● **Exercise objective**
Starting at the line that has "Target: white t-shirt" and stopping after the line that has "An instance of the hand", reproduce the listing below exactly; omit everything else.

● **Stored data**
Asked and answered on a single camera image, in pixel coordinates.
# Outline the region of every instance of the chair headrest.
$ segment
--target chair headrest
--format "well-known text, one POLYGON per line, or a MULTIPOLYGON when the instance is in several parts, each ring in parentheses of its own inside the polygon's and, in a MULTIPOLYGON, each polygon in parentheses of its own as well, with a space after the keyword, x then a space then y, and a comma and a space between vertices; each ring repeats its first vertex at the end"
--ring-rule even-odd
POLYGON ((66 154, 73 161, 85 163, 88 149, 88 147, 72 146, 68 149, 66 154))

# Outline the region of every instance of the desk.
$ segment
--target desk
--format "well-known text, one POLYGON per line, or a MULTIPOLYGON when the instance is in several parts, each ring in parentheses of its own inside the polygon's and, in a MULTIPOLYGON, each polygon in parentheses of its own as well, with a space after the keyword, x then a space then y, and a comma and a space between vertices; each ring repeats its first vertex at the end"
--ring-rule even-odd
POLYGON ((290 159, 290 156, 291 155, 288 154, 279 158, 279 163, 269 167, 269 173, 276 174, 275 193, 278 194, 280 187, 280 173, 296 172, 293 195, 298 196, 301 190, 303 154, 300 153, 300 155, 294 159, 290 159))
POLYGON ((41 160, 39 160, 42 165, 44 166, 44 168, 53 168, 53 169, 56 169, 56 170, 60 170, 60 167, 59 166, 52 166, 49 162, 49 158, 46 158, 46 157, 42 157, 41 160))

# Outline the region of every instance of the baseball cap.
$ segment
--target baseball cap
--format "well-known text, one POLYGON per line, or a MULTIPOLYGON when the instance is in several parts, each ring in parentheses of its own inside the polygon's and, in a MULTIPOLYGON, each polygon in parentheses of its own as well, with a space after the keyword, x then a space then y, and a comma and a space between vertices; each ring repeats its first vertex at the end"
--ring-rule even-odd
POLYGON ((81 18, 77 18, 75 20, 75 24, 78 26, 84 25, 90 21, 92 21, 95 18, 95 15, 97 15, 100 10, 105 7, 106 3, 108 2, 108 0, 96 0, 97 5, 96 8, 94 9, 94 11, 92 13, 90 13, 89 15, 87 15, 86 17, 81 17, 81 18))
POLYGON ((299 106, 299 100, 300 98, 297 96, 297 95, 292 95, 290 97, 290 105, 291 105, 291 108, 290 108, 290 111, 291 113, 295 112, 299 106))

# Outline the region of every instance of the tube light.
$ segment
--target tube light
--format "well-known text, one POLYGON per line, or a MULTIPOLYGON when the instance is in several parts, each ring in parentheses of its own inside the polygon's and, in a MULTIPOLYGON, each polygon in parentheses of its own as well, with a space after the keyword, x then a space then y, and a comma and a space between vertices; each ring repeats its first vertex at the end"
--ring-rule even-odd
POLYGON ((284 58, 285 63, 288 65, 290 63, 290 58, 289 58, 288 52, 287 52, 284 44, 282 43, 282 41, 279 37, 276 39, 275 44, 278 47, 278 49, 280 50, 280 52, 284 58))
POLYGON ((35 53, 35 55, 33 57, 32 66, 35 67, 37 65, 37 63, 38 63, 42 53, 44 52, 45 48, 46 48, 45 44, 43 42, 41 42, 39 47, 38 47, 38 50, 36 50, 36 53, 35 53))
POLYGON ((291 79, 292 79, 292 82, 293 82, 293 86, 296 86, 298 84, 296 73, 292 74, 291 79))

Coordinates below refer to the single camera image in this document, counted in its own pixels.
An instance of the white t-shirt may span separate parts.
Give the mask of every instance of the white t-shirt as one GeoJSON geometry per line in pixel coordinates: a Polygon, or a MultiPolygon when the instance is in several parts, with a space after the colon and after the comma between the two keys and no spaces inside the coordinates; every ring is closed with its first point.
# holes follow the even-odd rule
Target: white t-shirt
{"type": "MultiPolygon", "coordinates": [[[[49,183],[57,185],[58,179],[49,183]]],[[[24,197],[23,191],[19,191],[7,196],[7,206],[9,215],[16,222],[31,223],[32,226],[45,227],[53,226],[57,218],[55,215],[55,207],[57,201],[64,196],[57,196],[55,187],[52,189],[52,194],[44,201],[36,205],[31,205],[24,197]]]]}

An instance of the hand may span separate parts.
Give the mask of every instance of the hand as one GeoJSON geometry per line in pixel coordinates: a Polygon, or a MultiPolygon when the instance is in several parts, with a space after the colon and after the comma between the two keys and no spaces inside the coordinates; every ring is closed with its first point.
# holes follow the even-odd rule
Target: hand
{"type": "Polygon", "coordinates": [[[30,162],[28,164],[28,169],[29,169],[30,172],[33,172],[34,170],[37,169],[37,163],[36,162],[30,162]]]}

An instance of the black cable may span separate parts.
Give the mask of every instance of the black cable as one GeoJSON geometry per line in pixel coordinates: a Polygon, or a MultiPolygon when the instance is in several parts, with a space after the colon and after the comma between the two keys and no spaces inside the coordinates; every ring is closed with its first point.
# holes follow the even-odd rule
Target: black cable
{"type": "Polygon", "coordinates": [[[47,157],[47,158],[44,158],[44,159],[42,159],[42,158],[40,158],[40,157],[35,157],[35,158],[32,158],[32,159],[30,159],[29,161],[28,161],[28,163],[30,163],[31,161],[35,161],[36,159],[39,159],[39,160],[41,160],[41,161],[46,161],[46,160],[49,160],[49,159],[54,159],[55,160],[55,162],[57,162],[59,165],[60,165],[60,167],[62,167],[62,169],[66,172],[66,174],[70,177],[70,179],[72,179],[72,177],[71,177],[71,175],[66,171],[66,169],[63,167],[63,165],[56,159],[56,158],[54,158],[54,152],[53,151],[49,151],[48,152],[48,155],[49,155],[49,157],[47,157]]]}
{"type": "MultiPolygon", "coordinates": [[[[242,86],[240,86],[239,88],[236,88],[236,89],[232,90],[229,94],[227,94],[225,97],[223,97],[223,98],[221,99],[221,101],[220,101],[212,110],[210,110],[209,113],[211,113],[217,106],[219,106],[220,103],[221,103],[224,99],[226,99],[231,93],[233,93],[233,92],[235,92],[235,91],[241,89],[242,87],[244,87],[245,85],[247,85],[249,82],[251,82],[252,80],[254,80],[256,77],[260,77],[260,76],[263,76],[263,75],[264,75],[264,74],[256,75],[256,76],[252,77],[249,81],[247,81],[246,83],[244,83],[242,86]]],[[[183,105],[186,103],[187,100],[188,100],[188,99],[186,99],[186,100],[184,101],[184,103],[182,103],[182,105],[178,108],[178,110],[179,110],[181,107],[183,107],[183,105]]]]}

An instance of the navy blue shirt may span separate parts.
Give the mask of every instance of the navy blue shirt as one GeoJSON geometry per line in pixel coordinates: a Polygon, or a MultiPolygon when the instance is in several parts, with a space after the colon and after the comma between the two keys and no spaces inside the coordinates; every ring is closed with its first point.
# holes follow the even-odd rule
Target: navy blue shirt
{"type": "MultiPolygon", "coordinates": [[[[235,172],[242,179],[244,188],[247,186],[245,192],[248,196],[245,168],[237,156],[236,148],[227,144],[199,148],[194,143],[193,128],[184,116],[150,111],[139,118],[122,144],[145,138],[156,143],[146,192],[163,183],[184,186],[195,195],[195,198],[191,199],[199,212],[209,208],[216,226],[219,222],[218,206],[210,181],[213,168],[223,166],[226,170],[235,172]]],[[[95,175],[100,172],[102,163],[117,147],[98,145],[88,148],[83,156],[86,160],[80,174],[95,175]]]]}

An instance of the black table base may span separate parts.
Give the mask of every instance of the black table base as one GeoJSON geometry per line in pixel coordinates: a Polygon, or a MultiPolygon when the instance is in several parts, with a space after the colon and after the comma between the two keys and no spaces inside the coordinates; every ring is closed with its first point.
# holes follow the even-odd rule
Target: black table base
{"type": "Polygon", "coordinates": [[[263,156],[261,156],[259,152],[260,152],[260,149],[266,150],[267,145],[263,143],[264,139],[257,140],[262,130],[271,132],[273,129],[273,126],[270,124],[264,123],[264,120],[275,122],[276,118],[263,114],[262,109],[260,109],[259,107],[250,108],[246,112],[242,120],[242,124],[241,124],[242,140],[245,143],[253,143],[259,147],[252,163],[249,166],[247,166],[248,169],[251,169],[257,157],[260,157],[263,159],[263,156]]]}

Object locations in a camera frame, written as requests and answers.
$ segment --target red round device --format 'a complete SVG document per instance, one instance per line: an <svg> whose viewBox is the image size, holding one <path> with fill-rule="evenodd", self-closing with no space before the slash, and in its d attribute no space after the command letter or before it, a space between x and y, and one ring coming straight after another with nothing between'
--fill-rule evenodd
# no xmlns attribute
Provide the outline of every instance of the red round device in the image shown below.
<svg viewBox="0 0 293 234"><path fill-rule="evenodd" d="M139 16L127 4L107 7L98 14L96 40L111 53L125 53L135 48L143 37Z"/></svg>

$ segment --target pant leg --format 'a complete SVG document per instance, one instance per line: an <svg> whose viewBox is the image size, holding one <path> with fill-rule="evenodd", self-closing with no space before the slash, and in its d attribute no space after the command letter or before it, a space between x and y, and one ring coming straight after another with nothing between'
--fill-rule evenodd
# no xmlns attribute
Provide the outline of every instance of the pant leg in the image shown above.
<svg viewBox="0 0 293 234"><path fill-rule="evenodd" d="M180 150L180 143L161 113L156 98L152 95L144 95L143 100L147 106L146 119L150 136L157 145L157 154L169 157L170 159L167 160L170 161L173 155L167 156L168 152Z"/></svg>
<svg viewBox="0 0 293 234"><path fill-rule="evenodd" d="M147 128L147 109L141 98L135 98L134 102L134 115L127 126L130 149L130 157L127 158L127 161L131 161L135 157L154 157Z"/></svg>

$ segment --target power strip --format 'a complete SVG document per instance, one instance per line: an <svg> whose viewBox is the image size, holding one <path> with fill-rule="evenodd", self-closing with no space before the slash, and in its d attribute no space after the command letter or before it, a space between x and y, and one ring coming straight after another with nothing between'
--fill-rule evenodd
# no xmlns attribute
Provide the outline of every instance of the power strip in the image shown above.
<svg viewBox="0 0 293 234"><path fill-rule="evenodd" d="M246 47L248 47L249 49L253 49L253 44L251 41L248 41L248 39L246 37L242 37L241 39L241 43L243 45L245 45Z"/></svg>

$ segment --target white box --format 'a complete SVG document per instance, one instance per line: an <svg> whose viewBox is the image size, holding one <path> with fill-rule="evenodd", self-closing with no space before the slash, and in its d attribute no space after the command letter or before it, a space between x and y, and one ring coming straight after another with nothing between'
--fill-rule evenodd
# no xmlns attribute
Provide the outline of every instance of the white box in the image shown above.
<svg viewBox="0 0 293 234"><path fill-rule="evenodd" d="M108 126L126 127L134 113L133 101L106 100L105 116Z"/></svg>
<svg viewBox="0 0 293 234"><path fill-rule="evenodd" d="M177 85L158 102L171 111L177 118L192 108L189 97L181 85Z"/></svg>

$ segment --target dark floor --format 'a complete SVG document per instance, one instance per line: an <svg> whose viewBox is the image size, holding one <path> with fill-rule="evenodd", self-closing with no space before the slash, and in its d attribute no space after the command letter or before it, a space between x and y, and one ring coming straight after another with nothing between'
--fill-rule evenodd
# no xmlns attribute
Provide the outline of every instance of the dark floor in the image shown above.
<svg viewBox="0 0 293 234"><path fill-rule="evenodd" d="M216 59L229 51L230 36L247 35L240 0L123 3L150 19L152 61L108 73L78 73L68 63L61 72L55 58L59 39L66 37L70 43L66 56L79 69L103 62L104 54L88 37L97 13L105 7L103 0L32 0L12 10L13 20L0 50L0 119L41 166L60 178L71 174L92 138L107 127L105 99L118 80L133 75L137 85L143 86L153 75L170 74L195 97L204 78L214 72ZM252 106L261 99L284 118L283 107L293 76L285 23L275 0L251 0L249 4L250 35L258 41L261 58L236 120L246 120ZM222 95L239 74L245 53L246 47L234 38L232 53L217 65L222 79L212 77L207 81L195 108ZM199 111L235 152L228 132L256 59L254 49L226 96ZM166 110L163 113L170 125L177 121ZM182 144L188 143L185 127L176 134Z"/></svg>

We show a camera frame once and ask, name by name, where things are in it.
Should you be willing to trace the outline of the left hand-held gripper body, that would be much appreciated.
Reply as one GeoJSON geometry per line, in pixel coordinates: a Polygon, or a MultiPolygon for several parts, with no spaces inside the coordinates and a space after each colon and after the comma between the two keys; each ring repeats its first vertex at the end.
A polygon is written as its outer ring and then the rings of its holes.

...

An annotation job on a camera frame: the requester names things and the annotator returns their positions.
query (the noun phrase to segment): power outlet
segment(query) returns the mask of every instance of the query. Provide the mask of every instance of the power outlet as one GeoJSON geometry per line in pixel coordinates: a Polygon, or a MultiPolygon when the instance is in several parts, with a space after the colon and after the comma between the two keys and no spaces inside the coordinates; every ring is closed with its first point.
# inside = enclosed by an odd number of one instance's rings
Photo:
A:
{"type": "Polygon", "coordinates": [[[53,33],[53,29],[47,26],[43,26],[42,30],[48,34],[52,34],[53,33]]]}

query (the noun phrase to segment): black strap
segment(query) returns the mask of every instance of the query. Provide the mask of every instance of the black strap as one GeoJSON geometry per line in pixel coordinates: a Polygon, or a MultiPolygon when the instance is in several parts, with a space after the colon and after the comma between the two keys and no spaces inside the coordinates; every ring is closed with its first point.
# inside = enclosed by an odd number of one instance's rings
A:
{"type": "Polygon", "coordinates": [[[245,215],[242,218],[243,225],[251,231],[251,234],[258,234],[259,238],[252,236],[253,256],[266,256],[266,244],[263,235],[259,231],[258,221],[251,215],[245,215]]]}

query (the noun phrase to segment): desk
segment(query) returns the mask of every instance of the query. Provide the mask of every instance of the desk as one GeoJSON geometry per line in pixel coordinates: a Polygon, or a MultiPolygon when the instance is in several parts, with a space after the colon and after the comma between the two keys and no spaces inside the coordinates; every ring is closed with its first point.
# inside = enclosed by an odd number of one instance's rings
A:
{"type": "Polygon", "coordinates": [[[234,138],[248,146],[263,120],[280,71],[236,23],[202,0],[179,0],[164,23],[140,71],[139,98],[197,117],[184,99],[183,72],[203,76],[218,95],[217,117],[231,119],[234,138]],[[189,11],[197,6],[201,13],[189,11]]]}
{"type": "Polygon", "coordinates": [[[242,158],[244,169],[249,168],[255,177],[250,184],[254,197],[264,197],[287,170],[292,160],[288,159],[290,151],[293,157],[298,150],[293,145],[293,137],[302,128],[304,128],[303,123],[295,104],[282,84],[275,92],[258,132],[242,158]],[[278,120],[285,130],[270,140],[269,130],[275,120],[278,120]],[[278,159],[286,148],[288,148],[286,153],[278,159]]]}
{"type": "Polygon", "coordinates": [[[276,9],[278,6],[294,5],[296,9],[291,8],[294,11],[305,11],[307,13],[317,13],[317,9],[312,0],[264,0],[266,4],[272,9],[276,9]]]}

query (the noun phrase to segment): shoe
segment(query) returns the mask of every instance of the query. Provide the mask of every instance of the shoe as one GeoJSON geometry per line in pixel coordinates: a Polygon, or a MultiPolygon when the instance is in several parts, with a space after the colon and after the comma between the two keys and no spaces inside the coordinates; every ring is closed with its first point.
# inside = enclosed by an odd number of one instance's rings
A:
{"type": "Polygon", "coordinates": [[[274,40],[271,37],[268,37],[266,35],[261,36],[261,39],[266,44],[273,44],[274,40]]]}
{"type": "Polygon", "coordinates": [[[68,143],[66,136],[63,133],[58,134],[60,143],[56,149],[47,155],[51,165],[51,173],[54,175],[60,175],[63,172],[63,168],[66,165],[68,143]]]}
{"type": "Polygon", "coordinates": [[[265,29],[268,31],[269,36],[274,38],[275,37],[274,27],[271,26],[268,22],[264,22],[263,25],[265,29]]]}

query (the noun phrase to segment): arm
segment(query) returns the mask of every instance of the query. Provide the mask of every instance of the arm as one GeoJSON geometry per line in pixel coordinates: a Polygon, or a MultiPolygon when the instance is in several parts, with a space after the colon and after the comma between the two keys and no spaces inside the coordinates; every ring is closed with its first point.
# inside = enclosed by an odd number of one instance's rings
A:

* * *

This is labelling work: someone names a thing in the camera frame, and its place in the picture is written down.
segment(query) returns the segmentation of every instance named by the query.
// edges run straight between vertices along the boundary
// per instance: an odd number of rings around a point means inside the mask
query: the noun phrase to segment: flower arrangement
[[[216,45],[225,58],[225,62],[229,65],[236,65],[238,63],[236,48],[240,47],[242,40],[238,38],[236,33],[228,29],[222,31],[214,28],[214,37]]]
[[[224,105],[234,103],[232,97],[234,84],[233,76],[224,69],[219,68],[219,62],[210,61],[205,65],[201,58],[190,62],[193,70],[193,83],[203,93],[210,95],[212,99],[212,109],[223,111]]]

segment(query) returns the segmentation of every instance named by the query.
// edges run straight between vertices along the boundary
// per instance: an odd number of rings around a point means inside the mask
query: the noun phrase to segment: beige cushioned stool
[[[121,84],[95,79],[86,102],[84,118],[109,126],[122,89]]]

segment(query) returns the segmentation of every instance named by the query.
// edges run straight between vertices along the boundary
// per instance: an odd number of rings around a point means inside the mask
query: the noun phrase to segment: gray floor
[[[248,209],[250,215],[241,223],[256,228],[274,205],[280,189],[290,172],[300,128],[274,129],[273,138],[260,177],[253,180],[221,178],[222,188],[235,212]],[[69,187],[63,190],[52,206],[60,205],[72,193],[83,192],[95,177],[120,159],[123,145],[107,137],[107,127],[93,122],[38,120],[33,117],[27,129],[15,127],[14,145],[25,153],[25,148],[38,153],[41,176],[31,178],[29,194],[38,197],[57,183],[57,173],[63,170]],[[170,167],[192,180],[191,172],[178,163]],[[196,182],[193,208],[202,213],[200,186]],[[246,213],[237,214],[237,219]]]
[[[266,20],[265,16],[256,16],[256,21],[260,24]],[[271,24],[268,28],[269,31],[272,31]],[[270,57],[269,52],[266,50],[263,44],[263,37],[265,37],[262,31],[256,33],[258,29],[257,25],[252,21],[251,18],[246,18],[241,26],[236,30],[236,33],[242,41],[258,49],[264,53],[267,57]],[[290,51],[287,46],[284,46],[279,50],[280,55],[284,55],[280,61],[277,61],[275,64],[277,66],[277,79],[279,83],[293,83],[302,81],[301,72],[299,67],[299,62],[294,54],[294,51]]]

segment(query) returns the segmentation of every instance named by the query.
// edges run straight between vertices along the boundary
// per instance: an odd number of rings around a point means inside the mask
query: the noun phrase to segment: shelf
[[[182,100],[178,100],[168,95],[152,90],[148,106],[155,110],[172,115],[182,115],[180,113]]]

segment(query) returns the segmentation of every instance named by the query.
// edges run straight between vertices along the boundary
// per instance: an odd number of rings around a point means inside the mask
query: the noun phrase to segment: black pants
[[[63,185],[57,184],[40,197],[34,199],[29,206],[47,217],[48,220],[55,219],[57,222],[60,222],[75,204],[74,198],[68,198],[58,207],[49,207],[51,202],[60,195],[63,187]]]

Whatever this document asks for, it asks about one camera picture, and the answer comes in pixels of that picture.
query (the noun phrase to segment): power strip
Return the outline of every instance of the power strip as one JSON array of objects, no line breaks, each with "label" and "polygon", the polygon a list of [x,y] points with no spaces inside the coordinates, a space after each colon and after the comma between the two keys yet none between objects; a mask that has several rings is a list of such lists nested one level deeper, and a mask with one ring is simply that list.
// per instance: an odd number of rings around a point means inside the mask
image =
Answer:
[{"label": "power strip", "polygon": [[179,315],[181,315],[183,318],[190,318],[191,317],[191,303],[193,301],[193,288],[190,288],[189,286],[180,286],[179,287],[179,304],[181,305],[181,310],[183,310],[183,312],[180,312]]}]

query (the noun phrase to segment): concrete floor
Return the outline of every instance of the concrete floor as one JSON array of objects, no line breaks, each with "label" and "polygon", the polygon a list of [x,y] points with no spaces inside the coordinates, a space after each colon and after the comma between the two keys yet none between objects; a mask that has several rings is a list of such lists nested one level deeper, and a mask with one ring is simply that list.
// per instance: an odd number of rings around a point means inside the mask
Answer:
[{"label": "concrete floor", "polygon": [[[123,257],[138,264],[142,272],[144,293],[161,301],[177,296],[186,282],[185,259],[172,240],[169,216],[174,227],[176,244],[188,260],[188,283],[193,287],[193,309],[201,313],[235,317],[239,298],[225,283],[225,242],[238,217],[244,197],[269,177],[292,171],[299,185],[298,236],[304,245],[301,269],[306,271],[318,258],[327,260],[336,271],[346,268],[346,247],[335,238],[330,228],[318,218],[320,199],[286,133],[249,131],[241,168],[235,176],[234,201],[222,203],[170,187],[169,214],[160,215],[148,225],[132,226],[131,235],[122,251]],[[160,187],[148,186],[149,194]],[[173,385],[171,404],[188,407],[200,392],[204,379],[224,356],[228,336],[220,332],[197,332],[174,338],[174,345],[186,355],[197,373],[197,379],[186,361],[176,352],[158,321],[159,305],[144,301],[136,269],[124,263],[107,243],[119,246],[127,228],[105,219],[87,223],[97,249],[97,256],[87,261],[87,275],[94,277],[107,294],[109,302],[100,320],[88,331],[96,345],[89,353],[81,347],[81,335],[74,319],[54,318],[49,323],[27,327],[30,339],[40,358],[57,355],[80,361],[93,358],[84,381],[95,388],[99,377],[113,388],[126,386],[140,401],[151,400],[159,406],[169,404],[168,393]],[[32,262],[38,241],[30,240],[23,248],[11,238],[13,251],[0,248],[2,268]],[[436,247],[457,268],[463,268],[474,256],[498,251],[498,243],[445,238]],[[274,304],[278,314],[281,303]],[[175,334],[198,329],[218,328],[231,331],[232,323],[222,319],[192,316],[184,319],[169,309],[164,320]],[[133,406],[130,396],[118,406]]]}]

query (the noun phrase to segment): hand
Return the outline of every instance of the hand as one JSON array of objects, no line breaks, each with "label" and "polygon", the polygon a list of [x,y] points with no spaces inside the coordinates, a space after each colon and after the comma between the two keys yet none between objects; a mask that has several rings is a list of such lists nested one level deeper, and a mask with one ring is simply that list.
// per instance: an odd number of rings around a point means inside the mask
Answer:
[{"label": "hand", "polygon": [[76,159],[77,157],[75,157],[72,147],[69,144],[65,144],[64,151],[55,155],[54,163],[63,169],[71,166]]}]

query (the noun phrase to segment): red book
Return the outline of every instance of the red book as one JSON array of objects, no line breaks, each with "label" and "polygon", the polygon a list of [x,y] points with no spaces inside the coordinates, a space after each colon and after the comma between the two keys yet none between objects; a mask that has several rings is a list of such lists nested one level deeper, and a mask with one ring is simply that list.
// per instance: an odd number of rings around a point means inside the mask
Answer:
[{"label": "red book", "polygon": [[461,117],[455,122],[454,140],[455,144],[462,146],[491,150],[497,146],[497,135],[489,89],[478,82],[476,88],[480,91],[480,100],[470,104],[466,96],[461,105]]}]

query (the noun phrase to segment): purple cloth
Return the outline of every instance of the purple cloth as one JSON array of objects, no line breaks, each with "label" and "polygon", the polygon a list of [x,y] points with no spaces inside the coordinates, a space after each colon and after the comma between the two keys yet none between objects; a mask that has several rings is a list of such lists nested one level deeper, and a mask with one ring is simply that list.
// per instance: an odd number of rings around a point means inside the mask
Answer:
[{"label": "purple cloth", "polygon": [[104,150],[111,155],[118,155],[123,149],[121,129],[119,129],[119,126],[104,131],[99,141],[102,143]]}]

● **Your response**
Target: white t-shirt
{"type": "MultiPolygon", "coordinates": [[[[49,183],[57,185],[58,179],[49,183]]],[[[24,197],[23,191],[19,191],[7,196],[7,206],[9,215],[16,222],[31,223],[32,226],[45,227],[53,226],[57,218],[55,215],[55,207],[57,201],[64,196],[57,196],[55,187],[52,189],[52,194],[44,201],[36,205],[31,205],[24,197]]]]}

An instance of the hand may span separate parts.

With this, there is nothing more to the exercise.